Please copy out every line in the records below that includes the word "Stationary".

--- START ---

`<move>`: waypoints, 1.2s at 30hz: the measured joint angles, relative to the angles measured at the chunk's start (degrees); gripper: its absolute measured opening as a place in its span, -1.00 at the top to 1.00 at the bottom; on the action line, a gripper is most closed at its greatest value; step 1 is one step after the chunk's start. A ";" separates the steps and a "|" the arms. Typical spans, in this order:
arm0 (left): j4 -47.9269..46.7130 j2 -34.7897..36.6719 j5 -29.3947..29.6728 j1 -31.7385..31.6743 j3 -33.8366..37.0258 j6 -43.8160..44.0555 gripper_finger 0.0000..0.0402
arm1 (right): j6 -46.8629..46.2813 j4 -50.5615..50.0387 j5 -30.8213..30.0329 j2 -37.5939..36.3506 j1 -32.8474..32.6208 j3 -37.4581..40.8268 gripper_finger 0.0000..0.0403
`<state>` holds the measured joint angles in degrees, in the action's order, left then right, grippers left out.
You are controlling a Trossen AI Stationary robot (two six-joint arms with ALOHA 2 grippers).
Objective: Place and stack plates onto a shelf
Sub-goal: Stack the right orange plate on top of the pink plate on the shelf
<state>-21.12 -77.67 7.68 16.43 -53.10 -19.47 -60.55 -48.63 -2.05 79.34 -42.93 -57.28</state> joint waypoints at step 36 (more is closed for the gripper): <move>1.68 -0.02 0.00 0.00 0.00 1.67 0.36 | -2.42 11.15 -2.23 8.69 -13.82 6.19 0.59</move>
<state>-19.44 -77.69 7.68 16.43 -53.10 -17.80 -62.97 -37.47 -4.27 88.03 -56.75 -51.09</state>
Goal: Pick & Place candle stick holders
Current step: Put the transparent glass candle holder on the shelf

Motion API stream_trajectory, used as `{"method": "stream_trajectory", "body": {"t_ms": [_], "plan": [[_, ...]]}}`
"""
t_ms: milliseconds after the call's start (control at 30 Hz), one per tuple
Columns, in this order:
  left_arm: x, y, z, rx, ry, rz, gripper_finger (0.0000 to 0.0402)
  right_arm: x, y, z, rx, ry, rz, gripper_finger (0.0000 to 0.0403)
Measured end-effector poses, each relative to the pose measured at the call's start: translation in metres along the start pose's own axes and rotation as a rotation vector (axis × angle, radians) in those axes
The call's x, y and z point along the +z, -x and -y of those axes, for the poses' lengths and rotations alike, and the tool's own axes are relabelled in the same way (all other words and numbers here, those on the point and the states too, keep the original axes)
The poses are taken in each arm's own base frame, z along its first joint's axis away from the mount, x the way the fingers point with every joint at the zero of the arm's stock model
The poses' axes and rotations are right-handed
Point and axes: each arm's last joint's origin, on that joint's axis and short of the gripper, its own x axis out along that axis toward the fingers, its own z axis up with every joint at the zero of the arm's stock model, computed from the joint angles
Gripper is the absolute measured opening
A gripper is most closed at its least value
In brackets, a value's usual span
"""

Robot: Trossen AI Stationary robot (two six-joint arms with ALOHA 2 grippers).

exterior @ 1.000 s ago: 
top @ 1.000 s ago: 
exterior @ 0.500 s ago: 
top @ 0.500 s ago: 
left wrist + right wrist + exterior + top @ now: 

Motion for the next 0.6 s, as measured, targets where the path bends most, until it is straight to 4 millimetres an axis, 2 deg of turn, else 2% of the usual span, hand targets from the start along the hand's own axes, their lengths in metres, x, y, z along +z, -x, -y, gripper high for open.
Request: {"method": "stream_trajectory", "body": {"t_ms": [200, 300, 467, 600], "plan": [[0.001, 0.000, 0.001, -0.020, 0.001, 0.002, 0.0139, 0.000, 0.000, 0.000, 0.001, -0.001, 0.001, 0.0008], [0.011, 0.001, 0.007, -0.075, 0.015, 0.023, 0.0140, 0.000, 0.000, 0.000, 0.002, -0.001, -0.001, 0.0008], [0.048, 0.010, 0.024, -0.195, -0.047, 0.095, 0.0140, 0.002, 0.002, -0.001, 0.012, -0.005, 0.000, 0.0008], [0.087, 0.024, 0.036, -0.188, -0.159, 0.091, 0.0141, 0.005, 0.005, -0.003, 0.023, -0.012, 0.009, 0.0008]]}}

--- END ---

**Response for this exercise**
You are controlling a Trossen AI Stationary robot (two six-joint arms with ALOHA 2 grippers).
Robot: Trossen AI Stationary robot (two six-joint arms with ALOHA 2 grippers).

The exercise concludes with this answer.